Can you tell me a little more about the “playful pivot” when a parent is having a tough moment with their child?
A playful pivot allows us to be more effective in eliciting cooperation or redirecting our kids. So, instead of a power struggle trying to get your preschooler into the car seat, you say something like “I hope you’re not planning on getting in your car seat today because my imaginary friend Herman is sitting there today, and if you sit on him, I’m going to have to do a weird dance to make him calm down.” Or when your child demands their other parent read them a story instead of you, you pretend to be the other parent with a silly voice. Even toothbrushing can become a treasure hunt for a pirate looking for treasure.

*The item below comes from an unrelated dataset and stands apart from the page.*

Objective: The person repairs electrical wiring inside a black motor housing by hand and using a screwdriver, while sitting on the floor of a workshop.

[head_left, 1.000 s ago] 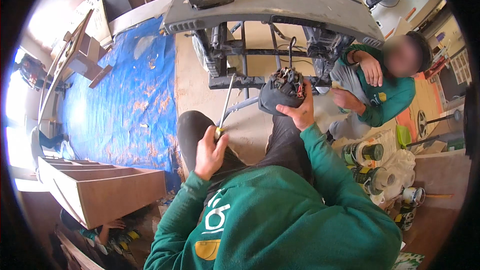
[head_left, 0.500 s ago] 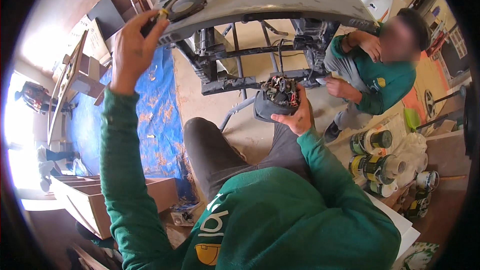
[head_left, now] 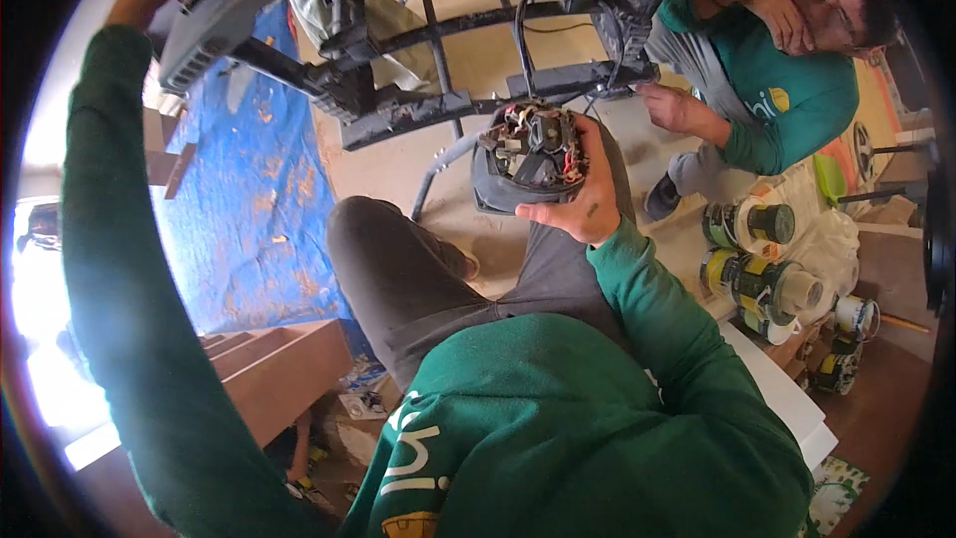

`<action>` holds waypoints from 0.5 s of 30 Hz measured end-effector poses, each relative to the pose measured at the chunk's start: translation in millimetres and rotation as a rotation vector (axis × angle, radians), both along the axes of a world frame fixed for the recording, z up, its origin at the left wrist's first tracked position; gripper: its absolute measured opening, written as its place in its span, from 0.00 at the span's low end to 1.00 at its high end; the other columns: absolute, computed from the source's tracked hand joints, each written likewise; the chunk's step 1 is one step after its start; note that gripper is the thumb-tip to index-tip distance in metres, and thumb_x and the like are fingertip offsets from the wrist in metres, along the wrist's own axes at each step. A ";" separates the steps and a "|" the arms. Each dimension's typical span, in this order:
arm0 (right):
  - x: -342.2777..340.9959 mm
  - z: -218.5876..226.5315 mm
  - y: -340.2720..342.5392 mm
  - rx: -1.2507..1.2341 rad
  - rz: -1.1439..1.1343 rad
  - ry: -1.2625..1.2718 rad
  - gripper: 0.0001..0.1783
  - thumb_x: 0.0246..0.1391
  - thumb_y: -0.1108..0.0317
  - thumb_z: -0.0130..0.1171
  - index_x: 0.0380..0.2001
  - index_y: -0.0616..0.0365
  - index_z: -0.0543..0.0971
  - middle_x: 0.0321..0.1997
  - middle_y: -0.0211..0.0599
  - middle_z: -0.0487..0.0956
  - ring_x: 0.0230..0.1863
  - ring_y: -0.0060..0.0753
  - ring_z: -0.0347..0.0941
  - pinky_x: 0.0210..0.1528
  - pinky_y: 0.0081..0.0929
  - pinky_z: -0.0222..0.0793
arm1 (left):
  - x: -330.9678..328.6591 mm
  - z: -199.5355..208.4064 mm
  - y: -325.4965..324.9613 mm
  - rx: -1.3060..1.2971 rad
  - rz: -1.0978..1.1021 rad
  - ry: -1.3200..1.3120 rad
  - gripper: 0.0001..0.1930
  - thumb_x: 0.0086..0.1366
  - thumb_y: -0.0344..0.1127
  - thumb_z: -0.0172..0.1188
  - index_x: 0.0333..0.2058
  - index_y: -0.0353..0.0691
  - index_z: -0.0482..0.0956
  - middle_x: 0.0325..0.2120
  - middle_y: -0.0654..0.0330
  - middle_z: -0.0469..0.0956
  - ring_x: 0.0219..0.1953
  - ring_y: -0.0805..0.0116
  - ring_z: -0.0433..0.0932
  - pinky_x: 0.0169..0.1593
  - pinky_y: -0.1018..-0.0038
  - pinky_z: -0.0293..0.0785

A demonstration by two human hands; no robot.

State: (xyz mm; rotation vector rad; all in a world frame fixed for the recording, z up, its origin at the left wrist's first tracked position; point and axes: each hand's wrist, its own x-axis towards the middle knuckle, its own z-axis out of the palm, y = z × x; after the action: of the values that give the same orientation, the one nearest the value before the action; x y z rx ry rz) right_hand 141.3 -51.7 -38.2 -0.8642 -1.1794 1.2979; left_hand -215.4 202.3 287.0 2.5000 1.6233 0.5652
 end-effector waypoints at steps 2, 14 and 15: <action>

What are the long-term benefits of parents actively engaging in play with their children, both for the child’s development and the parent-child relationship?
The long-term benefits for children whose parents engage in play with them are too many to mention, but to summarize, parent-child play cultivates social, emotional, relational, linguistic and cognitive development. These interactive play moments, over time, build empathy, insight, emotional agility, stronger communication skills, self-control, problem-solving, cognitive and emotional flexibility, and overall resilience. In terms of the parent-child relationship, we can think of these play interactions as making deposits in the relational bank account, building the kind of connection with our children that they most want and need from us, that benefits them the rest of their lives.
One of the best predictors for how well children develop is that they’ve had secure attachment with at least one of their primary caregivers. The research tells us that “mutual delight” (a term coined by Dr. Mary Ainsworth) is a key feature of secure attachment relationships. Play is a breeding ground for mutual delight. Plus, play helps parents know who their child is in a much deeper way, allowing their children to feel known by their parents, and allowing parents to be able to tune in and be more connected and responsive.
Being fun and playful in the face of unwanted behaviors can help for sure, but how long can parents keep that up? Will kids start to expect fun and silly responses all the time?
We’re not talking about doing this all day long, every day. We’re talking about a few minutes a day, a few times a day, or when it works or makes sense. There will be lots of times during the day you don’t feel very playful. Sometimes these are the moments that play is most needed, so you can push yourself to access something fun or funny or silly to get you there, or, it’s OK to just be playful later when you are up for it.
For parents who aren’t typically playful, this may seem exhausting, but the effort you put into being a little playful is far easier and less time consuming than the battles we end up having without. When you find it enjoyable, or it helps you sidestep a meltdown (yours or your child’s), and your kid loves it or you crack them up, it feels worth the effort. And, keep in mind, you don’t even have to be good at it. Just make it up as you go! Play is supposed to be fun for you, too, so don’t overthink it.
What is the most important thing you hope parents take away from this book?
For the parents who don’t know how to play, or who find it excruciatingly boring, or who think of it as a time-filler that is keeping them from doing something important, we hope that they find these strategies easy to implement in just a few minutes a day to know, connect, and enjoy their kid. It’s our greatest desire that parents come to find that the way to their kids’ hearts, the way to their kids’ optimal development, the way to building skills that matter, and the way to having a deep connection to our kids’ that lasts into their adulthood, is the way of play.